**Try it**
Skip the pictures and copy all the data that follows exactly.

*** Opening of Supplied data ***

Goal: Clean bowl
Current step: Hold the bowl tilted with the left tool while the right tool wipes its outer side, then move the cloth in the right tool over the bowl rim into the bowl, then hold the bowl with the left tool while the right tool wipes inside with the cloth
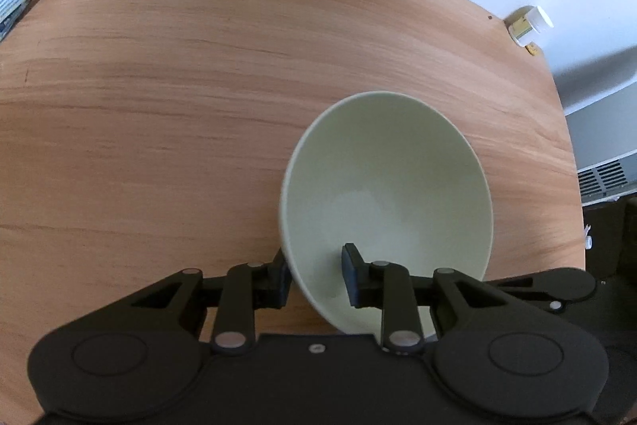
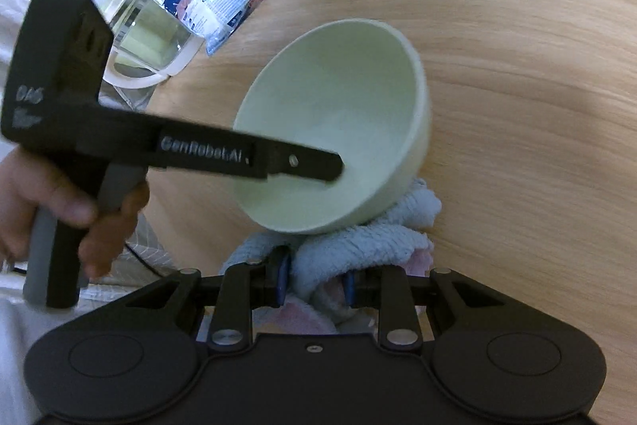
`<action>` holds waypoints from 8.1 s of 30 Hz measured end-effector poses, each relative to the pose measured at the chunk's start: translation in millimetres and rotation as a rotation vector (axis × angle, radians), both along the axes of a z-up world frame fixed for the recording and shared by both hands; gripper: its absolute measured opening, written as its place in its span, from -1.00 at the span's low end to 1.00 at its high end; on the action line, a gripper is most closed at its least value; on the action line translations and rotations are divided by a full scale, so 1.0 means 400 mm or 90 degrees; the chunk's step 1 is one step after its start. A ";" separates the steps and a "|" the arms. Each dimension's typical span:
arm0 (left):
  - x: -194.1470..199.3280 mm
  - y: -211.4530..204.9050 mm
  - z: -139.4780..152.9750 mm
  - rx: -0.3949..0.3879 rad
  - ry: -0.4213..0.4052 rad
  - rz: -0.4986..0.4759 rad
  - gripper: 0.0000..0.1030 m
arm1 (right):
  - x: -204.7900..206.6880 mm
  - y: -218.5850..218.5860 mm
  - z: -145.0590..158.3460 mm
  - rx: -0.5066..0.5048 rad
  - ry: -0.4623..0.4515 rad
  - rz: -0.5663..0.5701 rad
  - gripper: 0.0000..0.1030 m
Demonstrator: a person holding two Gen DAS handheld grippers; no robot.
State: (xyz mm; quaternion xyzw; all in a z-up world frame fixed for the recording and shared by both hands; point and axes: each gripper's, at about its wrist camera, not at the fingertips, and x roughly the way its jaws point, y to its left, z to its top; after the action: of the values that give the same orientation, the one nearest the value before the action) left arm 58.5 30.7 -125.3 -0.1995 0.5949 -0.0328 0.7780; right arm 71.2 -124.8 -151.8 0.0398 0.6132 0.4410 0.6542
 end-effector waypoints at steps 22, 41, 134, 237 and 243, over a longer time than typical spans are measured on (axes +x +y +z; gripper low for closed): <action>0.003 0.011 0.002 -0.005 -0.012 -0.029 -0.49 | 0.024 -0.175 0.007 0.047 0.070 -0.158 -0.49; 0.010 0.008 0.001 -0.004 -0.012 -0.054 -0.49 | 0.136 -0.341 -0.101 0.240 0.283 -0.483 -0.50; -0.003 0.052 0.032 -0.012 -0.060 -0.155 -0.76 | -0.033 0.038 0.200 -0.227 -0.337 0.348 -0.53; -0.012 0.090 -0.004 -0.171 -0.014 0.006 -0.72 | 0.038 0.223 0.161 -0.247 -0.247 0.192 -0.52; -0.013 0.095 -0.001 -0.158 -0.012 0.018 -0.77 | 0.038 0.235 0.173 -0.136 -0.243 0.164 -0.51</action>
State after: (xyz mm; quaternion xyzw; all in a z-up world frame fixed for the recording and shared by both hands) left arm 53.4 68.8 -125.7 -0.3020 0.5760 -0.0970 0.7534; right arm 86.2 -30.9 -82.7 -0.1920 0.5217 0.4532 0.6968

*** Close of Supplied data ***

**Completed exercise**
Goal: Clean bowl
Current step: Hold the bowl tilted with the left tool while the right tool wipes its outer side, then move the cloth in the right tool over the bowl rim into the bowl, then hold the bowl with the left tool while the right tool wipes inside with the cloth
`<action>` holds waypoints from 8.1 s of 30 Hz measured end-effector poses, each relative to the pose measured at the chunk's start: translation in millimetres and rotation as a rotation vector (axis × angle, radians), both along the axes of a z-up world frame fixed for the recording and shared by both hands; gripper: its absolute measured opening, written as its place in its span, from -1.00 at the span's low end to 1.00 at its high end; on the action line, a gripper is most closed at its least value; on the action line translations and rotations are divided by a full scale, so 1.0 means 400 mm or 90 degrees; the chunk's step 1 is one step after its start. A ";" separates the steps and a "|" the arms. Each dimension's typical span:
arm0 (left):
  - x: -194.1470..199.3280 mm
  - y: -211.4530..204.9050 mm
  - z: -139.4780..152.9750 mm
  - rx: -0.3949..0.3879 rad
  - ry: -0.4213..0.4052 rad
  - rz: -0.4986..0.4759 rad
  - gripper: 0.0000..0.1030 m
arm1 (right):
  - x: -204.7900..206.6880 mm
  - y: -218.5850..218.5860 mm
  - z: -145.0590..158.3460 mm
  - rx: -0.5066..0.5048 rad
  - ry: -0.4623..0.4515 rad
  - rz: -0.5663..0.5701 rad
  - gripper: 0.0000..0.1030 m
Demonstrator: a person holding two Gen DAS handheld grippers; no robot.
State: (xyz mm; quaternion xyzw; all in a z-up world frame fixed for the recording and shared by both hands; point and axes: each gripper's, at about its wrist camera, not at the fingertips, and x roughly the way its jaws point, y to its left, z to its top; after the action: of the values that give the same orientation, the one nearest the value before the action) left arm 58.5 30.7 -125.3 -0.1995 0.5949 -0.0328 0.7780; right arm 71.2 -124.8 -151.8 0.0398 0.6132 0.4410 0.6542
 end-effector waypoints at steps 22, 41, 134, 237 and 243, over a longer time than typical spans are measured on (axes +x +y +z; gripper low for closed): <action>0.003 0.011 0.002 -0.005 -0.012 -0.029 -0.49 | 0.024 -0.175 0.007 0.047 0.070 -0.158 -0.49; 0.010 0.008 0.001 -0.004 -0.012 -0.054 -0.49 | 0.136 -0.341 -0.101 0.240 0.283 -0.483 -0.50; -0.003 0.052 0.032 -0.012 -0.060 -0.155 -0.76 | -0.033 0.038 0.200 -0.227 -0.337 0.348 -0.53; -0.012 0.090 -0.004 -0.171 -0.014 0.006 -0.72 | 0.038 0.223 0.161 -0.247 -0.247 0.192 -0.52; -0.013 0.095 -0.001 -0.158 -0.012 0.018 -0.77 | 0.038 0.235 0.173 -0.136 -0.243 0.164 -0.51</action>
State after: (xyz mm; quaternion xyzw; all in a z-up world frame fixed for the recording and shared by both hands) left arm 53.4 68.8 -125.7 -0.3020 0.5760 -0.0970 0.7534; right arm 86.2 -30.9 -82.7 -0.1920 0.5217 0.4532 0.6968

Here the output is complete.